Il Sistema Sanitario nazionale prevede la gratuità di tre ecografie, una per trimestre appunto. Il loro numero viene considerato sufficiente a capire lo sviluppo fetale, nel caso di gravidanze normali, mentre per casi particolari un numero superiore può essere necessario. Oggi si è rivalutata l’ecografia del primo semestre, che prima veniva effettuata precocemente e veniva considerata necessaria solo per la datazione. Si oramai ha la consapevolezza che se effettuata intorno alla 12ma settimana fornisce informazioni riguardo la salute del feto ed eventuali patologie gravidiche precocemente. In particolare, alla 12ma settimana è possibile già valutare la presenza di eventuali cardiopatie importanti, per il nascituro, e della preeclamsia per la mamma.

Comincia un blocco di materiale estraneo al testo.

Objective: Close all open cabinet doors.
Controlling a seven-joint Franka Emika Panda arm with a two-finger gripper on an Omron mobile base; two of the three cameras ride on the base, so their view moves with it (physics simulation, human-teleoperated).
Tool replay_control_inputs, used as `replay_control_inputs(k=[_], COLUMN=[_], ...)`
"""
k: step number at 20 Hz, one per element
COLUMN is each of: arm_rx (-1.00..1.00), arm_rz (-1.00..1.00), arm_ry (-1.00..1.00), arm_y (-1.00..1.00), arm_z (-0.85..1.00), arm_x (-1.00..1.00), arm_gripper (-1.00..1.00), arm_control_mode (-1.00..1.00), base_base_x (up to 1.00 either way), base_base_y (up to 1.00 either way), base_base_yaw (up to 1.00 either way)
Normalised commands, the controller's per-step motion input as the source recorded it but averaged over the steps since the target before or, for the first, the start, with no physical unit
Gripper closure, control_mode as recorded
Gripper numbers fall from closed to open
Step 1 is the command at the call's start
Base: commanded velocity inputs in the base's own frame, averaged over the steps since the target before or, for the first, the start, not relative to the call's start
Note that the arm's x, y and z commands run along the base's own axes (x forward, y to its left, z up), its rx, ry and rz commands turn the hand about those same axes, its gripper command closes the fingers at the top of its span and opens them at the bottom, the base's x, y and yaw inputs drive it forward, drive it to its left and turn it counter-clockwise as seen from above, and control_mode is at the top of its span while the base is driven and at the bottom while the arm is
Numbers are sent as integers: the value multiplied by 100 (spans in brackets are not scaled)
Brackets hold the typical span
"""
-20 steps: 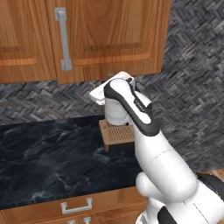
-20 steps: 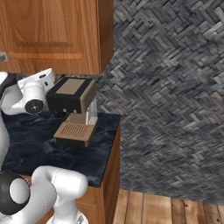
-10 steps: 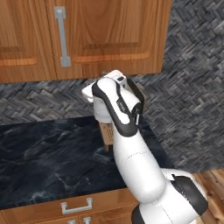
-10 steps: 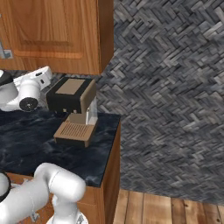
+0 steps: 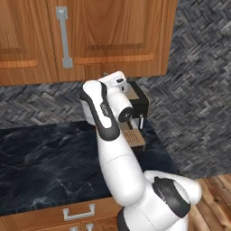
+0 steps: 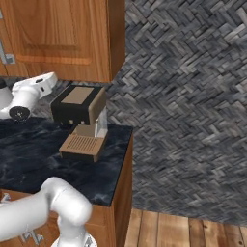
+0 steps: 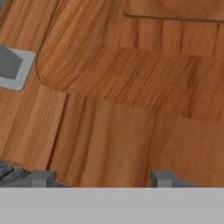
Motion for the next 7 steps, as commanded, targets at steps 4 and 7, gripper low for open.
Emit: replay_control_inputs(k=[4,7], arm_rx=[0,0], arm_rz=[-5,-3], arm_ry=[0,0], arm_y=[10,1], arm_z=[5,9], arm_x=[14,-5], arm_gripper=[-100,-100], arm_control_mode=[-100,-100], base_base_x=[0,0], base_base_y=[0,0], base_base_yaw=[0,0])
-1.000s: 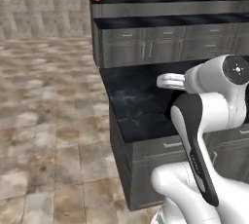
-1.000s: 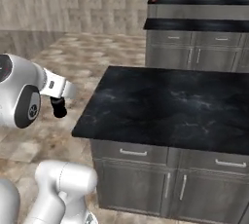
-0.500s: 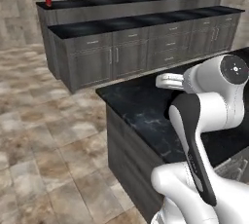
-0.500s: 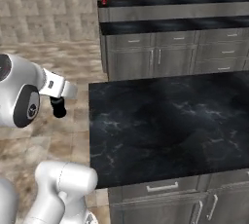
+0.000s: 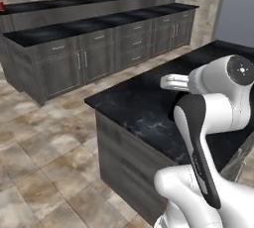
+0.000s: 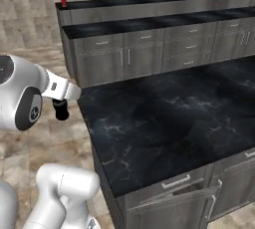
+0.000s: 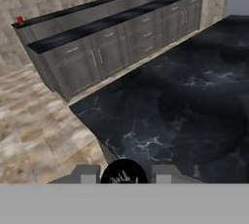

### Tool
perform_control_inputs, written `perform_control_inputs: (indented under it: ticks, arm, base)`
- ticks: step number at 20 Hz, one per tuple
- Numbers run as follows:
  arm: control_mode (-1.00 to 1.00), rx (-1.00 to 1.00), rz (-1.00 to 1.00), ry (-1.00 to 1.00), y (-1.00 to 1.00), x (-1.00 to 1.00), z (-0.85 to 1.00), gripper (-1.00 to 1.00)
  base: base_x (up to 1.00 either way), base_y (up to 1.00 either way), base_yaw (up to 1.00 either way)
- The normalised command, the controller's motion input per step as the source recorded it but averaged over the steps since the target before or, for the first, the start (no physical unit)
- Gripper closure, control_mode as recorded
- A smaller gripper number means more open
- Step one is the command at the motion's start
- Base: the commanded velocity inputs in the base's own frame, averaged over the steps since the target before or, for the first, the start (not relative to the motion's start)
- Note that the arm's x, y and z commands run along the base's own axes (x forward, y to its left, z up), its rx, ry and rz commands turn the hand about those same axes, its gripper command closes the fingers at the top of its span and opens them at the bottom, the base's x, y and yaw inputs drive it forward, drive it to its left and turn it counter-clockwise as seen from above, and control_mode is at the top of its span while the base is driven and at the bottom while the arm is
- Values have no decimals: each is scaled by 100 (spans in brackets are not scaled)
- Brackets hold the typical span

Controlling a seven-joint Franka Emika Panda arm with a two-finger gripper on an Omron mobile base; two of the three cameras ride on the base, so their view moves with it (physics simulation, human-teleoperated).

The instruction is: Move the drinks to the dining counter.

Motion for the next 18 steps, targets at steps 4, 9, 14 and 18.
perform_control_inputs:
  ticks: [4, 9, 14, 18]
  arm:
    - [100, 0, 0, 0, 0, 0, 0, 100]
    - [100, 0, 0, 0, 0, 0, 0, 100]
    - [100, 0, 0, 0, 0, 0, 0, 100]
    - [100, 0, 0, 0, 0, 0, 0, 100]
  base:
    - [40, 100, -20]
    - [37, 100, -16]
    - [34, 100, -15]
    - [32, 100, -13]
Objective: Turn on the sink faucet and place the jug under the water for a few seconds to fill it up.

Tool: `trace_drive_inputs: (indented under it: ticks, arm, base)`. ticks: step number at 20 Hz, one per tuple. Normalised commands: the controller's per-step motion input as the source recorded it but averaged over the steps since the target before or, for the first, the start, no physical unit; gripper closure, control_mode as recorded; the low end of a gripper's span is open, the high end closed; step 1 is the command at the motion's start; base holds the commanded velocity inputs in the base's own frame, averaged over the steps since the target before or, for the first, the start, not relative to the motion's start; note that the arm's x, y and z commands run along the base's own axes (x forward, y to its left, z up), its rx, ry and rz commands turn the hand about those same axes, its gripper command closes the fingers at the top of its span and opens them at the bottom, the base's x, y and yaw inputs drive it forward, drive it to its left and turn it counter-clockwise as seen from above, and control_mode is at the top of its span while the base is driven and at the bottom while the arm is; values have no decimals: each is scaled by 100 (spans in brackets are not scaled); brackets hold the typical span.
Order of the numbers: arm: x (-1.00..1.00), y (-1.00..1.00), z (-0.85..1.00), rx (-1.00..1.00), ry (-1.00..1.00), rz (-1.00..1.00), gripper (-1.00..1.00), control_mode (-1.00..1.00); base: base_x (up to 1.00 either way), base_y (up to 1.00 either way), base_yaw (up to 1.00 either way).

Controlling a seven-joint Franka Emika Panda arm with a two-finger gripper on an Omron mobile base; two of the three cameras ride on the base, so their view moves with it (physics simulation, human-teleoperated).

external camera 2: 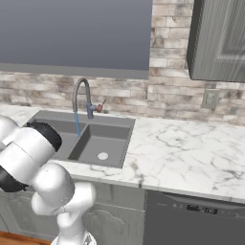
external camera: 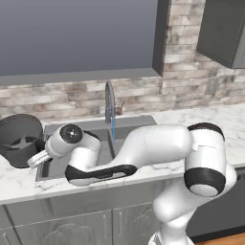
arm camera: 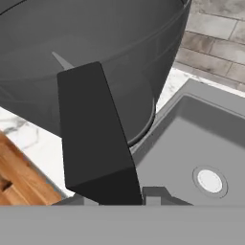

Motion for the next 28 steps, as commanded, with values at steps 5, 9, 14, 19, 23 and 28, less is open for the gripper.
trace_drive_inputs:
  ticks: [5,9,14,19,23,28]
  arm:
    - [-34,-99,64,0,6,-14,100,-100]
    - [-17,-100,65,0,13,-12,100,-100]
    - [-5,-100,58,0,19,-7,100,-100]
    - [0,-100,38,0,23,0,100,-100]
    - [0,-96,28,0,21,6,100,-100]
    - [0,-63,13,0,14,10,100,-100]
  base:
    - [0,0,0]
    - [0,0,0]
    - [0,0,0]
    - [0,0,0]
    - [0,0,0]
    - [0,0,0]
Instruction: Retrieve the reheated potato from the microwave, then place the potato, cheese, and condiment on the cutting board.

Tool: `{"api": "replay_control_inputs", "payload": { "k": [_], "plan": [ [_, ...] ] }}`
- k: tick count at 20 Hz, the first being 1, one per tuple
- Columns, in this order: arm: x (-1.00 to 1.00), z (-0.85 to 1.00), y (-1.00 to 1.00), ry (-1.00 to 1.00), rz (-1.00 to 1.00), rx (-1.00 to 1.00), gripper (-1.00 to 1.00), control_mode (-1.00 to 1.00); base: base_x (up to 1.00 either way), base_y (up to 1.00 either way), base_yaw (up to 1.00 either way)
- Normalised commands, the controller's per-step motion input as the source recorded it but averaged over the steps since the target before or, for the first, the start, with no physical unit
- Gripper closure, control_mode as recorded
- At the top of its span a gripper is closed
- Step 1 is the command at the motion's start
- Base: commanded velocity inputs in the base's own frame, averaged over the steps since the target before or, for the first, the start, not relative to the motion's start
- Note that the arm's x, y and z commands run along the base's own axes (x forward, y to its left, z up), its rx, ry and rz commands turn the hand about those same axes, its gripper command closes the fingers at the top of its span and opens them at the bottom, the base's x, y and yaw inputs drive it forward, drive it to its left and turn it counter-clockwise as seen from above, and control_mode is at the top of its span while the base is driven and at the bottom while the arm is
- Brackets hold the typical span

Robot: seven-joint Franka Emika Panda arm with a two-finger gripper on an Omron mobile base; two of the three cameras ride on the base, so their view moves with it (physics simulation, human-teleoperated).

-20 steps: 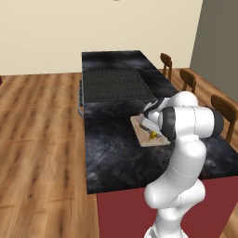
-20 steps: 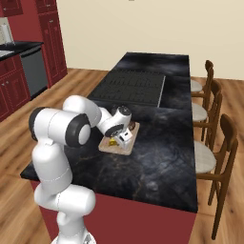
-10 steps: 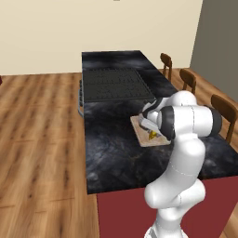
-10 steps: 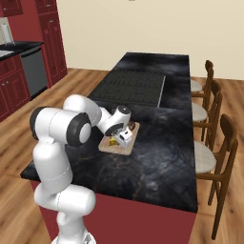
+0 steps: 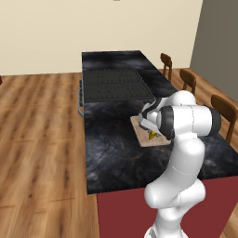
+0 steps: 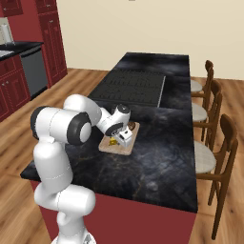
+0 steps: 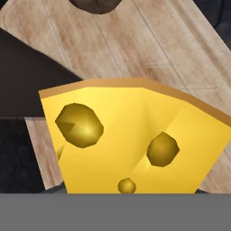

Poter sapere in un epoca così precoce le possibilità di sviluppo di gestosi in epoca successiva è certamente un vantaggio considerevole, perchè permette di intraprendere delle terapie preventive già dal primo semestre, ricorrendo all’aspirinetta che si dimostra invece inute in epoche successive.

Il periodo in cui andrebbe fatta la seconda ecografia, detta morfologica, è intorno alla 20ma settimana.  e consente di esaminare tutti gli organi del feto, dalla testa ai piedi: la differenza rispetto alla prima è che il feto è più cresciuto quindi gli organi si vedono ancor meglio, in più si possono analizzare molto bene alcune strutture, soprattutto cerebrali, che a 12 settimane non sono ancora completamente sviluppate. Inoltre, nel corso dell’ecografia morfologica è possibile definire con certezza il sesso del bambino, che può essere solo ipotizzato a 12 settimane.

L’ecografia del terzo trimestre, che si esegue intorno alla 32ma settimana, si potrebbe definire l’ecografia del benessere fetale, perché valuta come il feto sta crescendo, la quantità di liquido amniotico, la flussimetria a livello del cordone ombelicale e delle arterie del cervello.

In più si analizzano alcuni organi per identificare le – poche – malformazioni che possono rendersi evidenti nel terzo trimestre, in particolare per cuore, reni, cervello. Infine, si vede se il bebè è già in posizione cefalica o è podalico.

La 3D o tridimensionale ha valore solo nel momento in cui si vogliano approfondire sospetti evidenziati con la 2D, ma in tal caso quella che si va a fare è un’applicazione più sofisticata della 2D, che dà immagini simili ad una TAC o una RMN, non certo le immagini a colori che i futuri genitori desiderano per arricchire il loro album fotografico!

Stesso discorso per la 4D, che altro non è se non la 3D in movimento: è più spettacolare perché fa vedere il bambino mentre si muove, ma al medico non fornisce niente di più, se non la possibilità di far comprendere meglio eventuali problemi ai futuri genitori: se ad esempio il bambino ha il labbro leporino, il medico lo vede benissimo con la 2D, ma la 3D o 4D aiuta i genitori a visualizzare meglio l’anomalia.